| What is expected |
Set down the full listing that follows, word for word.

| Data for this exercise |
· · · · ·

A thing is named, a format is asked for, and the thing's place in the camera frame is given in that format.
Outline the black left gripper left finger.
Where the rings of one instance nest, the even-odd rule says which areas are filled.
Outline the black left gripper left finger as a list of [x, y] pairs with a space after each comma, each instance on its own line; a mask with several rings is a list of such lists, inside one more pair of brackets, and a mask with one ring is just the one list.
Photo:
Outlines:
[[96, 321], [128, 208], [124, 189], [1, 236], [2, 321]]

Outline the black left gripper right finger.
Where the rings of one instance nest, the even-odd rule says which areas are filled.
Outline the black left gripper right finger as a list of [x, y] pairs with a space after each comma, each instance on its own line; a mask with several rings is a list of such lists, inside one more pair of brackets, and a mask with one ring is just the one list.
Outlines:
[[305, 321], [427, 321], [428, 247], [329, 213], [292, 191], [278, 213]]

· · · · ·

| Written answer |
A thing is named, a format is asked for, and the thing's place in the camera frame is given in that format.
Outline the black left gripper left finger.
Where the rings of one instance nest, the even-odd rule says which areas are filled.
Outline the black left gripper left finger as a list of [x, y] pairs with a space after each comma, each instance on its own line; a mask with several rings is a list of such lists, inside one more pair of brackets, and a mask with one ring is just the one list.
Photo:
Outlines:
[[96, 321], [128, 208], [124, 189], [1, 236], [2, 321]]

Outline the black left gripper right finger.
Where the rings of one instance nest, the even-odd rule says which areas are filled.
Outline the black left gripper right finger as a list of [x, y] pairs with a space after each comma, each instance on its own line; a mask with several rings is a list of such lists, inside one more pair of brackets, and a mask with one ring is just the one list.
Outlines:
[[305, 321], [427, 321], [428, 247], [329, 213], [292, 191], [278, 213]]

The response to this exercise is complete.